In the records that follow, find each line containing "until" and copy it.

» **Entries shown**:
■ ■ ■ ■ ■ ■ ■
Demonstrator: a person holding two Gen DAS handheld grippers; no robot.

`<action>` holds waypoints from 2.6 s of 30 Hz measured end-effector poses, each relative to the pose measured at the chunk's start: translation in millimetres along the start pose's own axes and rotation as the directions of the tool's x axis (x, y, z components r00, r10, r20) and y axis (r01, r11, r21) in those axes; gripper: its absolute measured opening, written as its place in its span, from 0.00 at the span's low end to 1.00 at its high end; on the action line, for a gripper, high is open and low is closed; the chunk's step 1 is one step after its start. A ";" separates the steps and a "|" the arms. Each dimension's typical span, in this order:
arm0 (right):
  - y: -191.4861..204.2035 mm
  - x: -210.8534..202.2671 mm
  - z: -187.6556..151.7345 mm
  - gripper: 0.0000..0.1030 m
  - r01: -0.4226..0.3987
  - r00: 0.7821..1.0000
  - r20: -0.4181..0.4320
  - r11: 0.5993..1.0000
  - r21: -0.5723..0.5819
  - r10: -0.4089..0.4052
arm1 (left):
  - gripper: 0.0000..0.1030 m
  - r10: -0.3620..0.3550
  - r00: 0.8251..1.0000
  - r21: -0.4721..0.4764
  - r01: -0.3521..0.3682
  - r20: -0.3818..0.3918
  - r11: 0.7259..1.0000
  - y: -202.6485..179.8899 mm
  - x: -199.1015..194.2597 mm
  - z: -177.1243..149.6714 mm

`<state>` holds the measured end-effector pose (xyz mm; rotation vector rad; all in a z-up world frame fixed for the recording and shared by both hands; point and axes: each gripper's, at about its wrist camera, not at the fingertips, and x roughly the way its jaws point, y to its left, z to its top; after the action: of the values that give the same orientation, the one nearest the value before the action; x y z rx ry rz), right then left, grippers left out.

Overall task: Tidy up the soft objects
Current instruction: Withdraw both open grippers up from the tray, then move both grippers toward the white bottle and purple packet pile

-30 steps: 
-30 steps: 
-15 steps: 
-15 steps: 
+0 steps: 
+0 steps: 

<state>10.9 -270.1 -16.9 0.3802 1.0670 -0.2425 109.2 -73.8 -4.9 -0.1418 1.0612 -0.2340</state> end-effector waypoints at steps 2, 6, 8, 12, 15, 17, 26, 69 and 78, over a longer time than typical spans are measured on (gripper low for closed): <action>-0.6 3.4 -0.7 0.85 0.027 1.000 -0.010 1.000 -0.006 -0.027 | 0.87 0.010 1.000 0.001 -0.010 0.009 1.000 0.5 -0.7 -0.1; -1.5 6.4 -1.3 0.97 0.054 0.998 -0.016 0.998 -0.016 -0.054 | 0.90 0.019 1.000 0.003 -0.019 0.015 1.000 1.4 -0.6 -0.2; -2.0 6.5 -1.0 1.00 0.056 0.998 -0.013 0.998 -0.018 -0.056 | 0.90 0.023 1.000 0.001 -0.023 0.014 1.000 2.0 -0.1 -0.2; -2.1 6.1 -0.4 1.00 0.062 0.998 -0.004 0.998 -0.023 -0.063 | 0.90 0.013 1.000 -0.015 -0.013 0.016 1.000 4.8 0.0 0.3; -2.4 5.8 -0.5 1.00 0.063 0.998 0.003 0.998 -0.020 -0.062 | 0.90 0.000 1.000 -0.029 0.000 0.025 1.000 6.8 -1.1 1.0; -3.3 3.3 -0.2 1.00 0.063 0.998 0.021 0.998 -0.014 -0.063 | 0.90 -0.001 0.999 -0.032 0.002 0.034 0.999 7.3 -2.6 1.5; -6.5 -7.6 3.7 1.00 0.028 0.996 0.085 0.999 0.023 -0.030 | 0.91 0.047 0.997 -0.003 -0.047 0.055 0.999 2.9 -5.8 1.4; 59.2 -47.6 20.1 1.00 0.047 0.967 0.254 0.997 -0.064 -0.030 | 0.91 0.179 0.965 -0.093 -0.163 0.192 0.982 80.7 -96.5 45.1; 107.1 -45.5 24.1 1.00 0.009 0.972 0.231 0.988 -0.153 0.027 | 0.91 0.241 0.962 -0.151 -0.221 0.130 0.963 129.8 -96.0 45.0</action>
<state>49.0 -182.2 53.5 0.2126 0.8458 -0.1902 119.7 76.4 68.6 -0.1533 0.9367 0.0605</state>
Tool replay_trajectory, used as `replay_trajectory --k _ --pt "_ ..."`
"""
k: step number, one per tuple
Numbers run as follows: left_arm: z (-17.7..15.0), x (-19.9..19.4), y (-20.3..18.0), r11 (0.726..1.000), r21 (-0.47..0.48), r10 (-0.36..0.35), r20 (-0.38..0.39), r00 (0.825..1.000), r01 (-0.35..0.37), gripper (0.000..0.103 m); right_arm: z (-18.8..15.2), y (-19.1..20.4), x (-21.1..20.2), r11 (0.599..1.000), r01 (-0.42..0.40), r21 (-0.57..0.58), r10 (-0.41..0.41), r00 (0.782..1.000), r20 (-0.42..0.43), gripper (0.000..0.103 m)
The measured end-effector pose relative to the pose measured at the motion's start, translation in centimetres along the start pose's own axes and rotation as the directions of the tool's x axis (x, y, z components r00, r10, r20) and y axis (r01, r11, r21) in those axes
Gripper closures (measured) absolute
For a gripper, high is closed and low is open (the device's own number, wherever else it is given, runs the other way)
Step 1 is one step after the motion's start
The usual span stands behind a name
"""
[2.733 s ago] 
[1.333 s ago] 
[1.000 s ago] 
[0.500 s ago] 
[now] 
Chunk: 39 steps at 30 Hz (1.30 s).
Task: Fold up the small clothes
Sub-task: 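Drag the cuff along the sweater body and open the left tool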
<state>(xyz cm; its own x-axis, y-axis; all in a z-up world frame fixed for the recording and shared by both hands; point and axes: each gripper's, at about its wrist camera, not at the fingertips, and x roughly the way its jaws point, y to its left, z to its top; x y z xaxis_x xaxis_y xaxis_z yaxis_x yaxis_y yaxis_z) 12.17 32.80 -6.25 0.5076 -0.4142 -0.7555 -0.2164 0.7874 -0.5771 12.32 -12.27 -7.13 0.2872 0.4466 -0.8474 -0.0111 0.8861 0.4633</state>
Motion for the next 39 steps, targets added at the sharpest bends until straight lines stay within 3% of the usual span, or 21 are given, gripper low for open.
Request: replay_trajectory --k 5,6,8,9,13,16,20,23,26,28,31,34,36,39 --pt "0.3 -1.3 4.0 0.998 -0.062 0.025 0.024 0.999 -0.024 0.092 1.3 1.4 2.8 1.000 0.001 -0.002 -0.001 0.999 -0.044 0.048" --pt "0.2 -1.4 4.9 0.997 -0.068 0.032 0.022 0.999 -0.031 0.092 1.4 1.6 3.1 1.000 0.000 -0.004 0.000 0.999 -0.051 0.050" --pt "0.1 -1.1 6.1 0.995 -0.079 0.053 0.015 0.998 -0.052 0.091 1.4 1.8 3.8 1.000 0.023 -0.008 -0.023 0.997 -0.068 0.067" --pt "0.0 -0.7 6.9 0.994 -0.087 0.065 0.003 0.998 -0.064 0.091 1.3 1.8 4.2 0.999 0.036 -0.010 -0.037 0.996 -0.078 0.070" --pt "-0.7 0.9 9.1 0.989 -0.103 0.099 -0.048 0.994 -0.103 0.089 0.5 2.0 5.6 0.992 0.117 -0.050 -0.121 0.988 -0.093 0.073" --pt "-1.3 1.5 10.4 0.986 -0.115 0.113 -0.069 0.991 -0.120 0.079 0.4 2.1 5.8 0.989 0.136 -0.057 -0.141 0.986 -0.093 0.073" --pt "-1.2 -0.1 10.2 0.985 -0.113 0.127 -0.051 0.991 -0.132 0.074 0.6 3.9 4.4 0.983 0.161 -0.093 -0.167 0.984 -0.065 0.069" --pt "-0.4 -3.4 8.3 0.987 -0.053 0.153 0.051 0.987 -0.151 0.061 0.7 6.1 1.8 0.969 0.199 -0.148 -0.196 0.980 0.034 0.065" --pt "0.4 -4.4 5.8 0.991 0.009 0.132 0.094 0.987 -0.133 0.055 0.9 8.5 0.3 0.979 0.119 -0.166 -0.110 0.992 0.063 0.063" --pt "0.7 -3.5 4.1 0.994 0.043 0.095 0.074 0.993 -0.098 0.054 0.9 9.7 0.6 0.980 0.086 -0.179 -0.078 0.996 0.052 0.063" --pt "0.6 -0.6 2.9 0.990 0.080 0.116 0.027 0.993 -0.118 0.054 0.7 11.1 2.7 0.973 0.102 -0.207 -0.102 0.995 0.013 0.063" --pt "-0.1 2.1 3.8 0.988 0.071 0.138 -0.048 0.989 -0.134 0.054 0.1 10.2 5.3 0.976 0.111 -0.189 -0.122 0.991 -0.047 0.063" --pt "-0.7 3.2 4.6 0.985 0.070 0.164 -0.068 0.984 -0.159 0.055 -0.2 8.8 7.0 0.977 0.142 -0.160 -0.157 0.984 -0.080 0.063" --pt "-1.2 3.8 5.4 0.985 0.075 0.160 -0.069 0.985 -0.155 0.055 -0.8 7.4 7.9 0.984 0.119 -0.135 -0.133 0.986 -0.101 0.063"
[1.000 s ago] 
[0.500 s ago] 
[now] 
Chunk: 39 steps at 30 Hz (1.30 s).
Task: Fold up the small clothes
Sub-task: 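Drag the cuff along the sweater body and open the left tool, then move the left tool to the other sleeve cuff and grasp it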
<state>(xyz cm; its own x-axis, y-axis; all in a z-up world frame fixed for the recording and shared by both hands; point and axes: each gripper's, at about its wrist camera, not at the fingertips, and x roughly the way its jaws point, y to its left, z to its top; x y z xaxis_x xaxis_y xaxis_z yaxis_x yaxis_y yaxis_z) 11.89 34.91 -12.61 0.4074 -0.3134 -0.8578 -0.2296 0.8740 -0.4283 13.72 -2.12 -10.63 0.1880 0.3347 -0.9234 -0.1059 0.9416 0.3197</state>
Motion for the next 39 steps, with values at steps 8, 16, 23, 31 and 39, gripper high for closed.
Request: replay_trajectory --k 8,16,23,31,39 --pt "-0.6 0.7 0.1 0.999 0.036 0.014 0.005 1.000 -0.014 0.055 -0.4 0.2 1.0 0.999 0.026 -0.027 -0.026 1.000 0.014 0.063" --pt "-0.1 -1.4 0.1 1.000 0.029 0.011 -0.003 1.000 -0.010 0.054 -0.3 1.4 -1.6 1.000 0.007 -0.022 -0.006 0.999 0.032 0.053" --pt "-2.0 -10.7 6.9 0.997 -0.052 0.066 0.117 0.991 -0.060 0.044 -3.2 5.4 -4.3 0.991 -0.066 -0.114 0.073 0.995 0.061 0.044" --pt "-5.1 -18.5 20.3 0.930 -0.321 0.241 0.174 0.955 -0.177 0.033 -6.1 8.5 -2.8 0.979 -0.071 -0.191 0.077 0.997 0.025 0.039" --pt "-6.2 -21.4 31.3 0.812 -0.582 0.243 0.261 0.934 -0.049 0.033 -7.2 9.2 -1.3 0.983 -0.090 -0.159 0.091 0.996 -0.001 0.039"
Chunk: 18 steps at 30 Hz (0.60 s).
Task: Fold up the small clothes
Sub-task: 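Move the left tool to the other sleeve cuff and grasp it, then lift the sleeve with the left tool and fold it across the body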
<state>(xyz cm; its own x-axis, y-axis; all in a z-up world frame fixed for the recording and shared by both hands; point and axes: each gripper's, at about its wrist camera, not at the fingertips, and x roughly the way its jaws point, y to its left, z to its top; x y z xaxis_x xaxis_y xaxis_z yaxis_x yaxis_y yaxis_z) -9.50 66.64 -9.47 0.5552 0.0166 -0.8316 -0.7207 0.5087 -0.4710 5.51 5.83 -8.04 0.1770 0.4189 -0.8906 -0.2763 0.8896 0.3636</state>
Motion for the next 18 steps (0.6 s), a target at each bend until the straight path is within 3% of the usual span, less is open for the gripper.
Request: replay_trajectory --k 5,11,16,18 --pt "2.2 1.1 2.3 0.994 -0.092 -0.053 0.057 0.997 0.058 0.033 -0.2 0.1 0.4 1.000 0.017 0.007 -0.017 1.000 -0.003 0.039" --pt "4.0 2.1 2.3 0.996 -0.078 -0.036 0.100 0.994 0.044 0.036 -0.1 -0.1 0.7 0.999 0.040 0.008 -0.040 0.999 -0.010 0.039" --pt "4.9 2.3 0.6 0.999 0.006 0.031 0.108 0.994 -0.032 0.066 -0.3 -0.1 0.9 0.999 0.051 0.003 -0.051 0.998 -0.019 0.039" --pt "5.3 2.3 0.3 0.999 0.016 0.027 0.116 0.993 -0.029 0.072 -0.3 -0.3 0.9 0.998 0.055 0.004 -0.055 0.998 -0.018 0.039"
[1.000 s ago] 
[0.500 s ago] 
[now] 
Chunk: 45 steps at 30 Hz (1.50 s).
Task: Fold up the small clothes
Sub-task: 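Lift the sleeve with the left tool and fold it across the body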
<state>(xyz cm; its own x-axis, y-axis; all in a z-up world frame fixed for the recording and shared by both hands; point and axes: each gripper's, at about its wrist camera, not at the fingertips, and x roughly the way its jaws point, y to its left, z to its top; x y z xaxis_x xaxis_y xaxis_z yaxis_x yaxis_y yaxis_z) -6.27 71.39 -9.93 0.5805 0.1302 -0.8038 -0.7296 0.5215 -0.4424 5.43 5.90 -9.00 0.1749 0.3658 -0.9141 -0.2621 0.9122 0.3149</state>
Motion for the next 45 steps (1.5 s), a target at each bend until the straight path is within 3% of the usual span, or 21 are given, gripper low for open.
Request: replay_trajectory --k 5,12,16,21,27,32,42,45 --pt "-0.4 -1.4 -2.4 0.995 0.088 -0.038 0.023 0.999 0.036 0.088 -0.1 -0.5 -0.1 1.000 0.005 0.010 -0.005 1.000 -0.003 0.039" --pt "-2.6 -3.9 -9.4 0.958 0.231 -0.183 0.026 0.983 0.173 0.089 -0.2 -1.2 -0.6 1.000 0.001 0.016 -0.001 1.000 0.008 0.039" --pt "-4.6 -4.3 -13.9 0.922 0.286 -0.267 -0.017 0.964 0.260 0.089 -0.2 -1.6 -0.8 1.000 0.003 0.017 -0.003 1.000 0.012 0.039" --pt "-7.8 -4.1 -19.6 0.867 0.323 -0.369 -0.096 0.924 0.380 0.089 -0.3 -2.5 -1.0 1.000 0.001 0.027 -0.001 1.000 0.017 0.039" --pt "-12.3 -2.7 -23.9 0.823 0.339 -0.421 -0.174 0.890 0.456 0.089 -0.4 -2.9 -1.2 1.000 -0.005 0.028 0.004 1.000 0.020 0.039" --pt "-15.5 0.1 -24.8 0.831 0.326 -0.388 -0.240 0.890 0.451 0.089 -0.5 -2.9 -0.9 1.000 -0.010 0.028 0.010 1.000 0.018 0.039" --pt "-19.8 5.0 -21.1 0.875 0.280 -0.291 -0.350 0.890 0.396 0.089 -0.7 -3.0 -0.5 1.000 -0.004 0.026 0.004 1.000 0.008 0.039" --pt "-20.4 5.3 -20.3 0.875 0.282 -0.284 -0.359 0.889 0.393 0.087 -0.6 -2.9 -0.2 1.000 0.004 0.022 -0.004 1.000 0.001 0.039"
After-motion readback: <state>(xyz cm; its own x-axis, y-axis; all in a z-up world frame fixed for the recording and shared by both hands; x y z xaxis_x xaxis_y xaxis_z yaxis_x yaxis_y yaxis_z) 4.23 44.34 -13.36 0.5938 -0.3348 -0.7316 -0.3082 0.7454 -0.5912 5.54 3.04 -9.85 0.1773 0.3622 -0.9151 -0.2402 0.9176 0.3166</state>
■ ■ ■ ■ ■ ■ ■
» **Output of the task**:
Motion for the next 39 steps, targets added at the sharpest bends until straight lines stay within 3% of the usual span, or 21 are given, gripper low for open.
Motion for the next 18 steps (0.6 s), a target at each bend until the straight path is within 3% of the usual span, less is open for the gripper.
Motion for the next 45 steps (1.5 s), a target at each bend until the straight path is within 3% of the usual span, or 21 are given, gripper low for open.

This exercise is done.